Task to carry out:
Going through the data, count each line that has the word "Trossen". Reply with the total and nothing more.

[Records from a collection]
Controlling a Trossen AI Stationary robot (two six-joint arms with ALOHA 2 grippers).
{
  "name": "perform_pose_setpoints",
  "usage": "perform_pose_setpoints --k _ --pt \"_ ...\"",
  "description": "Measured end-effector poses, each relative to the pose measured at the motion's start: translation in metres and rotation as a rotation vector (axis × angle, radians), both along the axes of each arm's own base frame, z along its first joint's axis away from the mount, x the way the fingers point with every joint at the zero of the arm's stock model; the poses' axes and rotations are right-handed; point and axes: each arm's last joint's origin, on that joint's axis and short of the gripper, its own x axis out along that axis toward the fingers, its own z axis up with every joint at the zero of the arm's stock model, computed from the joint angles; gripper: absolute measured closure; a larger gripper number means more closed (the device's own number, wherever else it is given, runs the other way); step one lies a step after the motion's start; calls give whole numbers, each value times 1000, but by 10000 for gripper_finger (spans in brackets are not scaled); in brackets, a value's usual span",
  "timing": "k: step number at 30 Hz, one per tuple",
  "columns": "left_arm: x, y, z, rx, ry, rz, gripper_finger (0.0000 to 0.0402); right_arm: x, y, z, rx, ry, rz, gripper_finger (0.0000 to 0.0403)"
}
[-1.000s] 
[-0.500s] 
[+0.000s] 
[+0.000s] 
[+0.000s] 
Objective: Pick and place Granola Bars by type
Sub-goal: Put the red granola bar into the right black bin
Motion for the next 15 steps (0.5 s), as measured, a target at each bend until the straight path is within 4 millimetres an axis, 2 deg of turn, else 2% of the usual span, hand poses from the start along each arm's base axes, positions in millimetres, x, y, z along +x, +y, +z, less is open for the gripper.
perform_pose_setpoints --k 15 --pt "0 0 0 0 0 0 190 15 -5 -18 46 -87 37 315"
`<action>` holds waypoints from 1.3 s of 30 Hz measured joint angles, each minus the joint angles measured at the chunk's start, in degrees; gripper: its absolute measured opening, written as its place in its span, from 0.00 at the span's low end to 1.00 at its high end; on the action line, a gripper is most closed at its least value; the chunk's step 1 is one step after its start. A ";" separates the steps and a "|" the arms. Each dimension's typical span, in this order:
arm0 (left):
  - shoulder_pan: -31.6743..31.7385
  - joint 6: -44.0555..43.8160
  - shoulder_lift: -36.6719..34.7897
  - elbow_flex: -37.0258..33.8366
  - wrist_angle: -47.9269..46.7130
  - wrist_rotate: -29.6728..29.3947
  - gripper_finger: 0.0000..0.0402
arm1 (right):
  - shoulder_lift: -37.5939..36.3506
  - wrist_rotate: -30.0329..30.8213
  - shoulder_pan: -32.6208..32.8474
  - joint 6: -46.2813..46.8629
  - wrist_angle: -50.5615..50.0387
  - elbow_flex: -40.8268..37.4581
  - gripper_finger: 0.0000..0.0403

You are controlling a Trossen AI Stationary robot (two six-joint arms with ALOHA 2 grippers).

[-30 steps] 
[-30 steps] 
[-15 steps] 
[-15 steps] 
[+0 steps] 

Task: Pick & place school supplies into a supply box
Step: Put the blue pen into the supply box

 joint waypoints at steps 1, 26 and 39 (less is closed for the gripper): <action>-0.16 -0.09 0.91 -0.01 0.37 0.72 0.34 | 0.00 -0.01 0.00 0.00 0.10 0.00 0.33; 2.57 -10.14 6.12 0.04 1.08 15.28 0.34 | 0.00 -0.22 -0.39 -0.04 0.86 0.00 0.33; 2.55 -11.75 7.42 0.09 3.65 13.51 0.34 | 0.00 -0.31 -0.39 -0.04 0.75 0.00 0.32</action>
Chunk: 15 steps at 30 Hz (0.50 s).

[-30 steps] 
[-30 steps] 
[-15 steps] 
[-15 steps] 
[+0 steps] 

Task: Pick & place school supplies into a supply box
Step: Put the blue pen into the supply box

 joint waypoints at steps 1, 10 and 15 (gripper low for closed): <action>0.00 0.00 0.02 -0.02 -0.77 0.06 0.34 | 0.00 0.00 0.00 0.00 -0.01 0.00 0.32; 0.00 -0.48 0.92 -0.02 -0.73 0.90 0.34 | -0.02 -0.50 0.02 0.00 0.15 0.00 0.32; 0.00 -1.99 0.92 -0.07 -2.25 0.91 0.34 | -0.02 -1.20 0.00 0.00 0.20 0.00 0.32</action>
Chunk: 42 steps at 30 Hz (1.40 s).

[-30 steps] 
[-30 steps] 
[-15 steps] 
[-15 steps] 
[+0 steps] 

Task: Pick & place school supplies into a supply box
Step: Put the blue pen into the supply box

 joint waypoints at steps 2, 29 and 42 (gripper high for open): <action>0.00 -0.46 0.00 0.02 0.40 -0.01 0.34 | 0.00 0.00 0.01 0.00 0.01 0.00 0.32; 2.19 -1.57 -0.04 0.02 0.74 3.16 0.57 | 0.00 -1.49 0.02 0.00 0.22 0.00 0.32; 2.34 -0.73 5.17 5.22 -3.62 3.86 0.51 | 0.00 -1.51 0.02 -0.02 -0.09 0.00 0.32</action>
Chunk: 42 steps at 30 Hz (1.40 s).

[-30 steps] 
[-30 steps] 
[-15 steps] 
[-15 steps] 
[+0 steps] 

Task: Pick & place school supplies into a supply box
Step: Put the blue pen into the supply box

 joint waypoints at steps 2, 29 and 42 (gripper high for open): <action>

Answer space:
2